Środa, 21 listopada 2012, 14:31

Pozwała ją, bo nazwała jej KLIP GÓWNIANYM!

prawda
fałsz
Pozwała ją, bo nazwała jej KLIP GÓWNIANYM!
foto: mwmedia.pl
Okazało się, że Doda wcale nie podchodzi zupełnie na luzie do całej afery z publikacją teledysku do kawałka "Fuck it", który nagrała wspólnie z Fokusem. Piosenkarka, która twierdziła, że "nie rozumie histerycznej reakcji" rapera na ten klip, teraz sama histeryzuje i POZYWA DO SĄDU JEGO MENADŻERKĘ.

Afera wybuchła, gdy Fokus zobaczył efekt montażu teledysku, w którym wystąpił razem z Dodą. Raper przyznał, że "nie chce promować się w ten sposób" i postanowił wycofać ze współpracy.

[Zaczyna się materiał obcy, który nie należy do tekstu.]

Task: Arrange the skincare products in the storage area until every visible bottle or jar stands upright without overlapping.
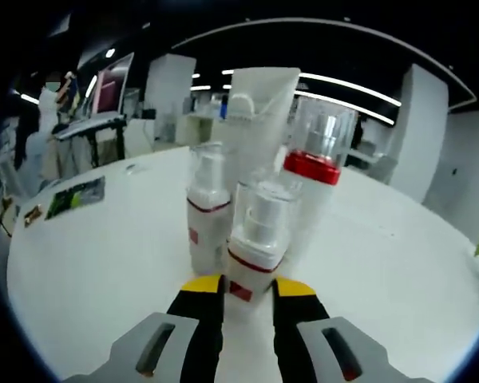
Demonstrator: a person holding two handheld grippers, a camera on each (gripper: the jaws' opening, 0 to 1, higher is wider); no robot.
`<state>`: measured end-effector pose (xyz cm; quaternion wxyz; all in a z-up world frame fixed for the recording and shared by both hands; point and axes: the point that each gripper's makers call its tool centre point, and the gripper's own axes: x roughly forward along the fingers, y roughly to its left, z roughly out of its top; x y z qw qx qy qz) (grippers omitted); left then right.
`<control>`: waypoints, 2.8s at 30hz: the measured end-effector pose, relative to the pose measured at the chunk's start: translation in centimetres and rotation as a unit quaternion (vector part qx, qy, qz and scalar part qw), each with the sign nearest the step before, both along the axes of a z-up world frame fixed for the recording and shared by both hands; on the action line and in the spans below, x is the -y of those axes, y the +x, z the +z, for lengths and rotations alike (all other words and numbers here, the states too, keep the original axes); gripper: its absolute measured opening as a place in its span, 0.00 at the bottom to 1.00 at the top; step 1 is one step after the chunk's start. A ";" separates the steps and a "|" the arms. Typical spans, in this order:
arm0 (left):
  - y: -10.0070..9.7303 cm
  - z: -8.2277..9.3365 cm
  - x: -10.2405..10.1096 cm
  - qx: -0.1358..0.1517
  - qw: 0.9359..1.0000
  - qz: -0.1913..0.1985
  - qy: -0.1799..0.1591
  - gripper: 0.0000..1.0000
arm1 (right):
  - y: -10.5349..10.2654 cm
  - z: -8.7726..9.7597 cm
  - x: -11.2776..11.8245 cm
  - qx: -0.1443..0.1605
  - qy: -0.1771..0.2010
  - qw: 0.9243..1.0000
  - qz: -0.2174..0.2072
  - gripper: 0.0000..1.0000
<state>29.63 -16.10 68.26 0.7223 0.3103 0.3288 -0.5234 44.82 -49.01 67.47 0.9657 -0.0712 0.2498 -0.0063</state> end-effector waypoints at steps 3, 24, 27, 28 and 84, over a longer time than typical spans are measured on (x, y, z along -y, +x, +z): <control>0.3 0.3 0.1 0.014 1.000 0.002 -0.002 0.01 | 0.0 -0.1 -0.1 0.002 0.005 1.000 0.003 0.18; 0.7 0.1 -0.4 0.023 1.000 0.002 0.011 0.01 | 0.3 -0.8 0.3 -0.025 0.015 1.000 0.006 0.19; 0.8 0.3 -0.4 0.028 1.000 0.003 0.007 0.01 | -0.1 -1.0 0.2 -0.029 0.026 0.999 0.006 0.27; 0.8 0.3 -0.4 0.028 1.000 0.004 0.007 0.01 | -0.4 -1.0 0.1 -0.031 0.025 0.999 0.006 0.28; 0.6 0.4 -0.3 0.042 0.999 -0.017 0.011 0.01 | -7.9 1.2 -17.0 -0.088 0.219 0.968 0.091 0.26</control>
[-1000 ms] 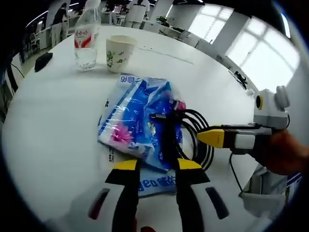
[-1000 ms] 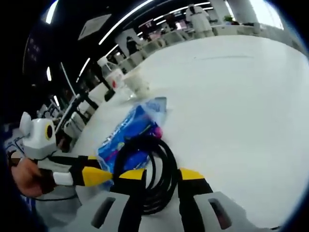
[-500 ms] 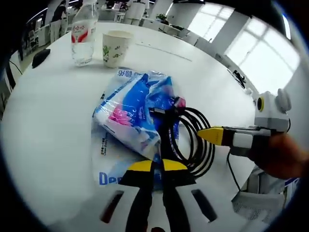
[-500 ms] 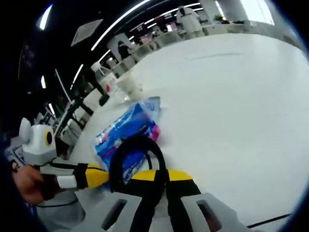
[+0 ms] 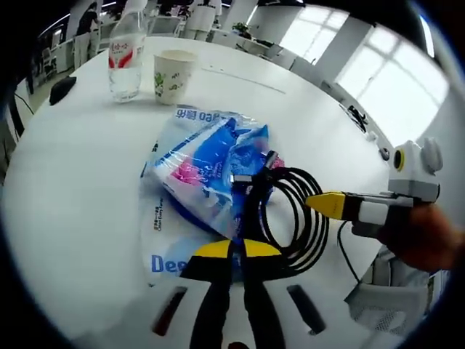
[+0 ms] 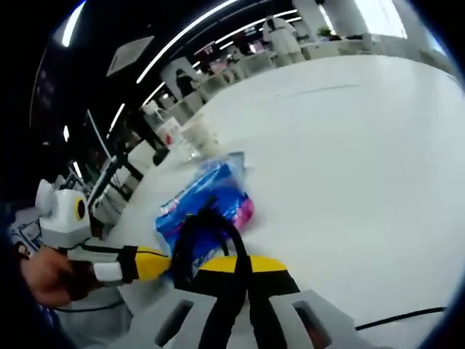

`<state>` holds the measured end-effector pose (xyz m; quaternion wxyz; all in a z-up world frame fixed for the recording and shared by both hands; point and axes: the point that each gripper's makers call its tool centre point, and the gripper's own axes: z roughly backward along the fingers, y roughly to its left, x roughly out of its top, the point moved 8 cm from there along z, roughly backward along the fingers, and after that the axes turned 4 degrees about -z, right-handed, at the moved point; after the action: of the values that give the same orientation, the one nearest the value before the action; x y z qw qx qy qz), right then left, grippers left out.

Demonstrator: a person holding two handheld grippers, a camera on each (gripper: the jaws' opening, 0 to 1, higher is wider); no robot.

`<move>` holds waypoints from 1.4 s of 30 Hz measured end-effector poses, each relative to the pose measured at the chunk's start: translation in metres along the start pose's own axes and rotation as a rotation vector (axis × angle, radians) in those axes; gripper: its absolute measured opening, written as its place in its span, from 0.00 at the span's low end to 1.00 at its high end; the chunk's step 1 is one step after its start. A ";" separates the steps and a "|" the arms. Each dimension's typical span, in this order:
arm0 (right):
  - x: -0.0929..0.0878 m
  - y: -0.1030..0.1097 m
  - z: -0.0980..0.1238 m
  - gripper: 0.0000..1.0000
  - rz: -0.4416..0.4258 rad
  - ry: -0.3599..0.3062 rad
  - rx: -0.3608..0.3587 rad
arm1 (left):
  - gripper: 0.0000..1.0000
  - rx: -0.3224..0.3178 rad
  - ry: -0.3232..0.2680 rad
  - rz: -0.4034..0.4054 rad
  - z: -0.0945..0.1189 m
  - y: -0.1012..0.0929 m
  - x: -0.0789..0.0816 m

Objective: Arrange the tabletop items into an orderly group along one side of the table until the central work area is clear of visible clutter.

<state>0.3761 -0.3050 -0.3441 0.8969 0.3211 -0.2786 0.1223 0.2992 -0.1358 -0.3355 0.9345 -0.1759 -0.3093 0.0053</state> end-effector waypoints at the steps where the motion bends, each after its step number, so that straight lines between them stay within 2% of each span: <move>1: -0.002 0.000 0.002 0.00 -0.009 -0.004 0.001 | 0.00 -0.001 -0.001 -0.001 0.000 -0.001 -0.001; 6: -0.011 0.000 0.009 0.00 -0.081 -0.026 -0.007 | 0.02 -0.015 -0.001 -0.009 0.000 -0.001 -0.001; 8: -0.021 0.003 0.019 0.00 -0.099 -0.035 -0.008 | 0.02 -0.020 -0.004 -0.008 0.004 -0.004 -0.003; 13: -0.025 0.005 0.028 0.00 -0.143 -0.061 -0.014 | 0.07 -0.044 0.001 -0.021 0.011 -0.019 -0.010; 18: -0.022 0.005 0.030 0.00 -0.165 -0.082 -0.017 | 0.11 -0.074 0.005 0.005 0.017 -0.026 -0.014; 27: -0.029 0.007 0.041 0.00 -0.208 -0.118 -0.016 | 0.16 -0.113 0.024 0.024 0.016 -0.035 -0.020; 32: -0.034 0.011 0.048 0.00 -0.229 -0.128 -0.016 | 0.14 -0.131 0.029 0.039 0.012 -0.040 -0.020; 34: -0.037 0.011 0.049 0.00 -0.235 -0.132 -0.020 | 0.10 -0.127 0.055 0.031 0.007 -0.040 -0.023; 38: -0.035 0.002 0.047 0.00 -0.261 -0.142 -0.030 | 0.02 -0.119 0.071 0.056 0.003 -0.040 -0.024; 42: -0.035 -0.004 0.049 0.00 -0.266 -0.143 -0.034 | 0.02 -0.135 0.077 0.088 -0.001 -0.042 -0.025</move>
<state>0.3285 -0.3414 -0.3348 0.8883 0.3480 -0.2986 -0.0257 0.2748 -0.1785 -0.3366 0.9306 -0.2519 -0.2649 0.0187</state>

Stwierdził, że teledysk jest po prosty słaby i że zamierza zablokować jego emisję, ponieważ ma do tego pełne prawo.

Kiedy jednak Doda dowiedziała się o tym, wypuściła klip do sieci nie pytając nawet rapera o zdanie. Początkowo próbowała załagodzić całą sytuację, zamieszczając dość wyważony wpis na swoim profilu na FB. Była to dość zaskakująca reakcja na niezwykle oskarżycielski post menadżerki Fokusa, która stwierdziła w nim, że klip jest SŁABY, AMATORSKI I GÓWNIANY.

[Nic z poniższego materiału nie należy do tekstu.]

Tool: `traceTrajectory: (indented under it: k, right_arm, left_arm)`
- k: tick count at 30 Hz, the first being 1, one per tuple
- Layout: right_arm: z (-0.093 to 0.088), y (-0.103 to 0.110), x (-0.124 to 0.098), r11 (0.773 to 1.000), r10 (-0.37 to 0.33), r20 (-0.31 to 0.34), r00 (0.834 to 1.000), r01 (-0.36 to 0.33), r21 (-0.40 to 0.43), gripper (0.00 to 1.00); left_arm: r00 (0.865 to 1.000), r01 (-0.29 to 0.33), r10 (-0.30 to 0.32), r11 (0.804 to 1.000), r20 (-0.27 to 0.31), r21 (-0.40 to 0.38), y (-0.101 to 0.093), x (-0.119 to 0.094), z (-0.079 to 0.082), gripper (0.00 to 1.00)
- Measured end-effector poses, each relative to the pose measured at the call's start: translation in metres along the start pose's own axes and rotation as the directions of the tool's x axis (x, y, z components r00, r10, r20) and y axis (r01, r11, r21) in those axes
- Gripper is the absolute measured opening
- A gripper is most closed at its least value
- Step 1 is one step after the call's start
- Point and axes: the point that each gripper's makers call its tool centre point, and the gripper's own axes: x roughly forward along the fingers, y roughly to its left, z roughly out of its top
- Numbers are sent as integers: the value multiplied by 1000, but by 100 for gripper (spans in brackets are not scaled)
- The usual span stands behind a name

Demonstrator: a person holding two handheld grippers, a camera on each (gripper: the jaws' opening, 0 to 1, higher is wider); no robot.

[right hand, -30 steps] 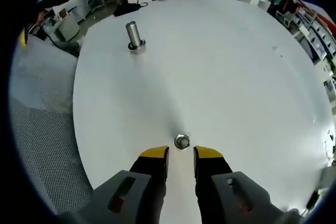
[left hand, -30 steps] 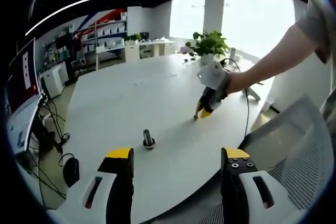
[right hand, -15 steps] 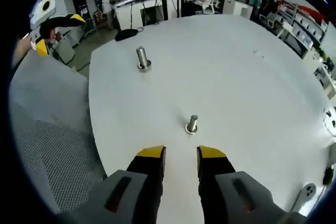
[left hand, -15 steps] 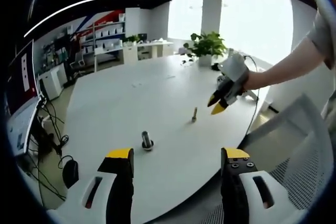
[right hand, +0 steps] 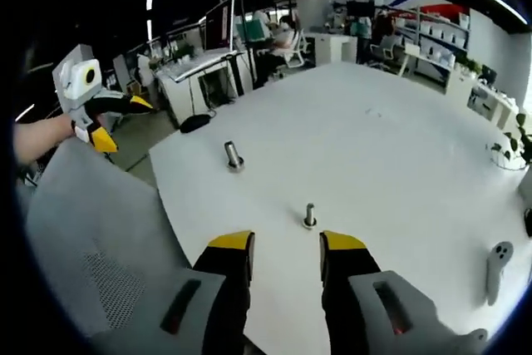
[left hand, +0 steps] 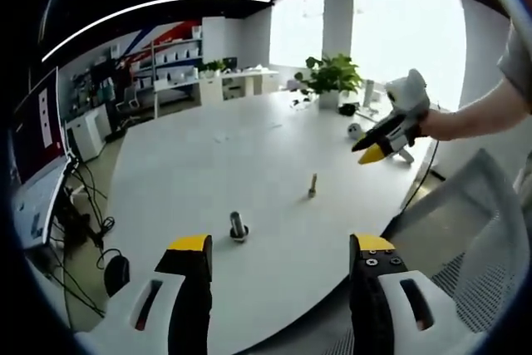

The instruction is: Place the washer onto the threaded stud by aligning its center hole with the stud, sliding it down to the base, and recovering from edge contact or off-axis alignment until the washer reaches the visible bottom stop.

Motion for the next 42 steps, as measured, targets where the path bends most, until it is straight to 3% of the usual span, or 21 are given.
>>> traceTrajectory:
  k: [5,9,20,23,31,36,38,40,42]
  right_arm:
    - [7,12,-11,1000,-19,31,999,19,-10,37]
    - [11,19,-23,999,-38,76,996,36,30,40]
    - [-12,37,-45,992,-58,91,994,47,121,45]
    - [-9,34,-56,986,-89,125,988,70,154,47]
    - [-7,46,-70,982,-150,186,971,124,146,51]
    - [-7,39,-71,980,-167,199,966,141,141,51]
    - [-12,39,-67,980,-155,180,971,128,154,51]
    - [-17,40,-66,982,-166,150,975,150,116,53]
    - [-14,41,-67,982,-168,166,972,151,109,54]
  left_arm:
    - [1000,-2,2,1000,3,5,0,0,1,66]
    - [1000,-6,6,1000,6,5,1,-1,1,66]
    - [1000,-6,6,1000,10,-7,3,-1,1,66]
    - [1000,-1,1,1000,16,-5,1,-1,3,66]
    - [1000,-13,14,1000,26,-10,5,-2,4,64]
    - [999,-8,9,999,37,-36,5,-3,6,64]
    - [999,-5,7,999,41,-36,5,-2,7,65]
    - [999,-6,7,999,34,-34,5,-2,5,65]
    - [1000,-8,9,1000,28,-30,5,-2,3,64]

To jednak nie koniec sporu. Teraz to Doda na nowo rozdmuchuje sprawę. Wygląda na to, że ta batalia skończy się w sądzie, ponieważ piosenkarka POZWAŁA MENADŻERKĘ FOKUSA, za to, że nazwała jej klip GÓWNIANYM.

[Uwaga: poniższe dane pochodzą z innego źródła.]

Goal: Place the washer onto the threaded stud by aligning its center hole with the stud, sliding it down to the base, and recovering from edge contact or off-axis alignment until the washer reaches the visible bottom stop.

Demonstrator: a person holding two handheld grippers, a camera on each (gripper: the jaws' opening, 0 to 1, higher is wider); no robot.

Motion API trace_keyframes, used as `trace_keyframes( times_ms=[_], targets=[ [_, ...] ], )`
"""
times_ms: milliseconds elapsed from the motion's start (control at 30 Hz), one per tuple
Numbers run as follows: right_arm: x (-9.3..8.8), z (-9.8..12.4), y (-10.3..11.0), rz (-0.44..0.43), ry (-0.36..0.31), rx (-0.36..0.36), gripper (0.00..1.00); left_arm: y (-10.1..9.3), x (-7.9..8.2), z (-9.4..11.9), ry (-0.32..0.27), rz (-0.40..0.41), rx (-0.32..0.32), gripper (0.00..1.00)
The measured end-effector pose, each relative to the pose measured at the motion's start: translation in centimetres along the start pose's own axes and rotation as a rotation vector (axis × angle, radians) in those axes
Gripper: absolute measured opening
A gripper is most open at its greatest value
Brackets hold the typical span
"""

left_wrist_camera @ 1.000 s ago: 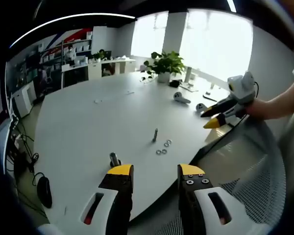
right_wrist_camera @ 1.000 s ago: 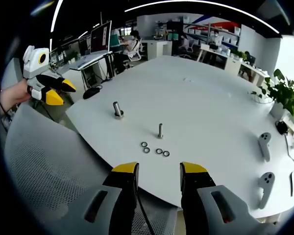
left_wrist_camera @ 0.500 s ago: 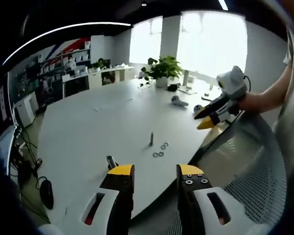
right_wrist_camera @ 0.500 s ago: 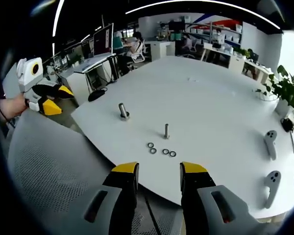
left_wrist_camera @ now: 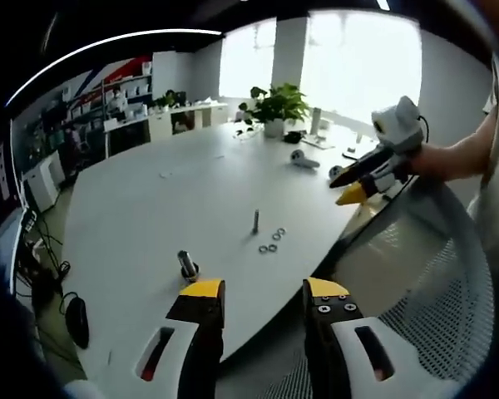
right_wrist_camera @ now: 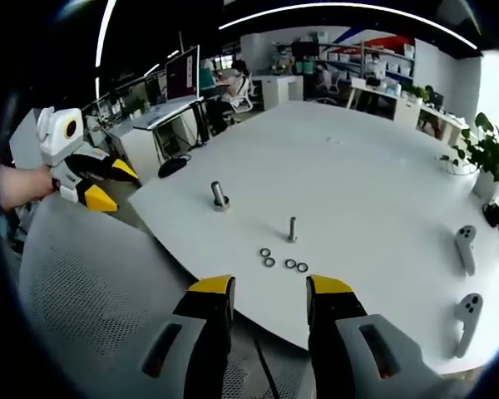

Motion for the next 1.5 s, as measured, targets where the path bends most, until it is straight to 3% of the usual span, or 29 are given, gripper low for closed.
trace_keyframes(
  times_ms=[300,533,600,767,1033,1167,1367,1500],
  targets=[
    [0.5,0.0,0.3,0.007,-0.026,0.016,0.37,0.4,0.0,0.2,-0.008,0.012,0.016,0.35],
    [0.6,0.0,0.3,0.003,-0.032,0.025,0.37,0.3,-0.3,-0.1,0.016,0.011,0.018,0.36],
    [0.5,0.0,0.5,0.009,-0.028,0.030,0.38,0.7,-0.7,-0.1,0.043,0.024,0.044,0.36],
    [0.6,-0.1,0.6,0.013,-0.032,0.039,0.38,0.8,-0.5,-0.1,0.024,0.024,0.047,0.35],
    [0.4,-0.2,0.8,0.018,-0.022,0.052,0.38,0.9,-0.8,-0.3,0.045,0.029,0.052,0.35],
    [0.6,-0.3,1.4,0.019,-0.026,0.095,0.39,1.2,-0.6,-0.1,0.034,0.026,0.057,0.34],
    [0.2,-0.5,2.0,0.025,0.000,0.139,0.38,1.1,-1.1,-0.4,0.068,0.006,0.072,0.32],
    [0.4,-0.3,1.8,0.020,-0.014,0.123,0.38,1.1,-1.4,-0.7,0.095,0.035,0.049,0.35]
  ],
)
Point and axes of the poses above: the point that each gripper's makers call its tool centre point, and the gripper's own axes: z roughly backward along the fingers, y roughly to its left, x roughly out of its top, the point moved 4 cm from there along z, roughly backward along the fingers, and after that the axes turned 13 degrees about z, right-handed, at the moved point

Anna Alszer, menadżerka i była żona Fokusa, nie da się jednak zastraszyć i ostro komentuje całą sprawę na swoim blogu.

"Pani Dorota chyba nie ma pojęcia na kogo trafiła zakładając, że pozwolę sobą sterować i się zastraszać. Najzabawniejsze, oczywiście poza opowieściami o szarganiu dobrego imienia jest to, że Pani Dorota zignorowała nasze prawo do autoryzacji klipu, a sam pomysł, że mamy jakiekolwiek prawa określiła mianem "histerycznej reakcji".

[...] Rozumiem, że Mocodawczyni przeżywa głęboki szok, ponieważ przyzwyczaiła się do tego, że ona poniża i obraża, a wszyscy potulnie się dostosowują. Ja jednak nie jestem pracownikiem, czy jak zwykła ludzi nazywać, "sługą" tej pani. Paranoja w Polsce nie osiągnęła na szczęście jeszcze takiego poziomu, żeby za nazwanie klipu GÓW***M musieć wypłacić "zadośćuczynienie za wyrządzoną krzywdę".

Wygląda na to, że teraz Doda przesadza ze swoją "histeryczną reakcją" na krytykę klipu, do której każdy ma w końcu prawo.